WHAT YOU NEED TO DO. Transcribe word for word the lines below from the line with "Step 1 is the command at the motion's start" through the line with "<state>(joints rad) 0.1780", ends included.

Stored data entries

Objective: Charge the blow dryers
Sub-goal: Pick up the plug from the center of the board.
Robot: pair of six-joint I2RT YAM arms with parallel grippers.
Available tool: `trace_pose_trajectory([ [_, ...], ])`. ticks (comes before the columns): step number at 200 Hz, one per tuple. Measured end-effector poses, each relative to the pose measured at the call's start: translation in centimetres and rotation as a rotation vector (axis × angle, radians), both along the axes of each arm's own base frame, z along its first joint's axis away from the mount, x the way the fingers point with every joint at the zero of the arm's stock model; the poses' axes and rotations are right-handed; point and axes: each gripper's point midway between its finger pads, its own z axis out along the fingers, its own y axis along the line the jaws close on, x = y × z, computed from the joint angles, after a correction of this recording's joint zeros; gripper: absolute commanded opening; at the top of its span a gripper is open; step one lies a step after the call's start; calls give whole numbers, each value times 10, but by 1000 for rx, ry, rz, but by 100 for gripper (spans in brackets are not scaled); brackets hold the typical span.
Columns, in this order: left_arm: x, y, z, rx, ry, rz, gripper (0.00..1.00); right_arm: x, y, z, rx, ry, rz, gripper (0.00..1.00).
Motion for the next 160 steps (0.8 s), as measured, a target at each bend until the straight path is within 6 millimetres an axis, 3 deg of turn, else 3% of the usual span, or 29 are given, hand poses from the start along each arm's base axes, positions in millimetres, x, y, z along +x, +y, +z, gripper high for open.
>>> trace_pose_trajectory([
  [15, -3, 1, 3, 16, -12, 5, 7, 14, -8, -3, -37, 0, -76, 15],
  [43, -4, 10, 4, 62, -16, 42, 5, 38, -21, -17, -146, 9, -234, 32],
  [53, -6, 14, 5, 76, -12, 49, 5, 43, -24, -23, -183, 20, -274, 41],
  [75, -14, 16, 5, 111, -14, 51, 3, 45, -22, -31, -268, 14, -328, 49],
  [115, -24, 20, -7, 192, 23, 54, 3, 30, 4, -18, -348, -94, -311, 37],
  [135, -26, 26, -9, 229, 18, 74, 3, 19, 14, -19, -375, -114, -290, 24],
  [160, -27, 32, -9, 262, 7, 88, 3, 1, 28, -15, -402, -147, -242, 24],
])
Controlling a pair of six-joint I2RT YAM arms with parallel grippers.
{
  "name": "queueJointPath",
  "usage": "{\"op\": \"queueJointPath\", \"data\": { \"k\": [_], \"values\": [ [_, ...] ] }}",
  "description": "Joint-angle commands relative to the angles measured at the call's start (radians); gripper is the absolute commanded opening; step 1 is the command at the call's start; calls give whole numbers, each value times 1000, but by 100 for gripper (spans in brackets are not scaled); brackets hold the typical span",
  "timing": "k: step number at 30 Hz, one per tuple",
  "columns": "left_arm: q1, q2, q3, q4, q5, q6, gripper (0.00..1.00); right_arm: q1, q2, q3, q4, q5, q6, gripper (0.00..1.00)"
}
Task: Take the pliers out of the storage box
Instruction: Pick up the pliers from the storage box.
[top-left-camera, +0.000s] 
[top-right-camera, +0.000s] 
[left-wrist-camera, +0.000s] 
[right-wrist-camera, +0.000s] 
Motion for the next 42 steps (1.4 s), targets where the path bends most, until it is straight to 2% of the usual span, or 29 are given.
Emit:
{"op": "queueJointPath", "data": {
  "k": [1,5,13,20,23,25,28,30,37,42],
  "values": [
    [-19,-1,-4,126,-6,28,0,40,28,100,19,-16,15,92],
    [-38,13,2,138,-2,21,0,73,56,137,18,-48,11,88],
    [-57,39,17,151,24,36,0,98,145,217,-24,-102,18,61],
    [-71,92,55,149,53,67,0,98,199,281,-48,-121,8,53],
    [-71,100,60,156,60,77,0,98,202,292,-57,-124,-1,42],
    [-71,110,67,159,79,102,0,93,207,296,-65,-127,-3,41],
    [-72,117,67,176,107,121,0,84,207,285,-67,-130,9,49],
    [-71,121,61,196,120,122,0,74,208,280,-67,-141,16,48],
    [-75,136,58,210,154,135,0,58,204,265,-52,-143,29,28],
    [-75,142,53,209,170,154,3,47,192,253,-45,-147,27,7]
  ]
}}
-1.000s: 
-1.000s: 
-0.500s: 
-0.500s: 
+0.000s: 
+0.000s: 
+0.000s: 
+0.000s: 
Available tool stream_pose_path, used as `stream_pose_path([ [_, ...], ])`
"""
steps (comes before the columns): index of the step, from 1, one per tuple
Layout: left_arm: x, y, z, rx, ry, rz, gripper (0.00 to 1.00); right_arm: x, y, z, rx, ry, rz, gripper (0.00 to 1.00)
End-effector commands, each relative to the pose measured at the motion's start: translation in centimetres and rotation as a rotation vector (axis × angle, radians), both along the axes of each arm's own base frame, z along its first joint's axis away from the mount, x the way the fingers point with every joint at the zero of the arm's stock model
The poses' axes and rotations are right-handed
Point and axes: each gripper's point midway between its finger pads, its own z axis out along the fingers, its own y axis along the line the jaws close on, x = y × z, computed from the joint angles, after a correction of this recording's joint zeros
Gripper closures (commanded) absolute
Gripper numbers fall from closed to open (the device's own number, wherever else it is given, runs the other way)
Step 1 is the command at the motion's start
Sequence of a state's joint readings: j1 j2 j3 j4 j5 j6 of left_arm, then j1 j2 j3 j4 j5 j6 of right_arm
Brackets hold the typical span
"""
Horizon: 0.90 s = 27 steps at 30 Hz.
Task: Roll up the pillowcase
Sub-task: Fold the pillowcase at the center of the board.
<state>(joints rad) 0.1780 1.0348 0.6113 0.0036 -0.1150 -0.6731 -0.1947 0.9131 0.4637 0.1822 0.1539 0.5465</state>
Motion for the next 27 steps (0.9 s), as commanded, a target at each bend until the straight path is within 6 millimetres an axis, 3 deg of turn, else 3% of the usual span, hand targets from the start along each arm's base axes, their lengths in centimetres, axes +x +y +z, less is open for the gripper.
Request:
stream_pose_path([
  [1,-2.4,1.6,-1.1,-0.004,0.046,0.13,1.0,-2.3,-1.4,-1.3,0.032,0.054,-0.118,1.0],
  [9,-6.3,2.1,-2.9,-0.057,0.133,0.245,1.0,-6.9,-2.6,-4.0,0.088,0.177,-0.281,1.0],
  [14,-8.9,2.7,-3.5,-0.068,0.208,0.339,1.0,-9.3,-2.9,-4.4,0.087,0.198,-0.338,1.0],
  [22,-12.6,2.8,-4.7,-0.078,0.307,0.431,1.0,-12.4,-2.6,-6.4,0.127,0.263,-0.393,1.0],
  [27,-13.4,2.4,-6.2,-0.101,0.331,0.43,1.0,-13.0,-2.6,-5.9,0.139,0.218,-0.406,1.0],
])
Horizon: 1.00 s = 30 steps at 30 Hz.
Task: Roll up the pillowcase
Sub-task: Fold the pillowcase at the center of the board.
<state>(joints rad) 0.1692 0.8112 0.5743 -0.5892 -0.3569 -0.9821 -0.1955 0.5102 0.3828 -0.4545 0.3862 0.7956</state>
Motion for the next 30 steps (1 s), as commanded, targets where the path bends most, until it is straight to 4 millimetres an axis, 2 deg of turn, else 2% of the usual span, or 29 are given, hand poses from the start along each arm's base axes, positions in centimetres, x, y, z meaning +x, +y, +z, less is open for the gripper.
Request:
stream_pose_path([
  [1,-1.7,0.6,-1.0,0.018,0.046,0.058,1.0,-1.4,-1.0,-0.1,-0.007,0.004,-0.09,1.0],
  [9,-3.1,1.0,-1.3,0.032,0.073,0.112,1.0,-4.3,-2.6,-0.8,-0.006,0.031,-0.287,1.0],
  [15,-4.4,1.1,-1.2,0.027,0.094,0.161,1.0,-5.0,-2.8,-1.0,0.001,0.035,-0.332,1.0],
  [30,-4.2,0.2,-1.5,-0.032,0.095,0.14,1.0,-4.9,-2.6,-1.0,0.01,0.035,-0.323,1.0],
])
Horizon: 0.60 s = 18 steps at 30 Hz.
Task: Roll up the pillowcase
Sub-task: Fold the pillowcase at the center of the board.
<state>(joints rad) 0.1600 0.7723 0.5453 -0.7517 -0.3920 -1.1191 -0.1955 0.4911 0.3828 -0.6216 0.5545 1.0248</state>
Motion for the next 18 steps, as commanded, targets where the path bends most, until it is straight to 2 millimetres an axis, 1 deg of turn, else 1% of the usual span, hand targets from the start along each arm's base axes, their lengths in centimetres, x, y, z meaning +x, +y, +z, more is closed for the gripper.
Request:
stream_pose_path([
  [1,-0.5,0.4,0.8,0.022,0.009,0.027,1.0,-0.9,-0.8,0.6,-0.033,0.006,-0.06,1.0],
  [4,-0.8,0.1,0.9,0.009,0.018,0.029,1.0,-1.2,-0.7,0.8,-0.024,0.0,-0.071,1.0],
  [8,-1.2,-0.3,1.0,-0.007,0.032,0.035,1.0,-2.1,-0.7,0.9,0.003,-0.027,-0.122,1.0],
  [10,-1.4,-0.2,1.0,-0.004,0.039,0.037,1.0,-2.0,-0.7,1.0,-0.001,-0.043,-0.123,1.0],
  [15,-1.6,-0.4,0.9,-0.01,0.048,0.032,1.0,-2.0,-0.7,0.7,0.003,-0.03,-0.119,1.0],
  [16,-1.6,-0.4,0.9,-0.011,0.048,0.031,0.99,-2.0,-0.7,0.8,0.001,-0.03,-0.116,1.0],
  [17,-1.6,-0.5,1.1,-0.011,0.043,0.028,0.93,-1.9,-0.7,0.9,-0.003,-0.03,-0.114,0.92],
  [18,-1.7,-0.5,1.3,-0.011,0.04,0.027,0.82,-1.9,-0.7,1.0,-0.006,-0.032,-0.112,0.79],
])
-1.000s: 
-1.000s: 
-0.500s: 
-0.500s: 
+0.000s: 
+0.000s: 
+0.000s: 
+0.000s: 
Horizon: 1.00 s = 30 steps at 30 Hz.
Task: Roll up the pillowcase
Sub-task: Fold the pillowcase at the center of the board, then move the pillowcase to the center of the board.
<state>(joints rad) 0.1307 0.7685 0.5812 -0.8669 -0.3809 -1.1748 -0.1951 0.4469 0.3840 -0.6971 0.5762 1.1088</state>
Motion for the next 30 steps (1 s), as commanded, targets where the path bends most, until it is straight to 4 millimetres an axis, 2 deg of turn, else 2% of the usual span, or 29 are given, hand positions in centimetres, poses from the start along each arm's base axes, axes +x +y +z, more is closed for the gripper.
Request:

ANSWER BOX.
Step 1 is the command at the motion's start
Sequence of a state's joint readings: j1 j2 j3 j4 j5 j6 of left_arm, then j1 j2 j3 j4 j5 j6 of right_arm
Brackets hold the typical span
"""
Horizon: 0.90 s = 27 steps at 30 Hz.
Task: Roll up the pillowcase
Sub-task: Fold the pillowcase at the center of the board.
<state>(joints rad) 0.1780 1.0348 0.6113 0.0036 -0.1150 -0.6731 -0.1947 0.9131 0.4637 0.1822 0.1539 0.5465</state>

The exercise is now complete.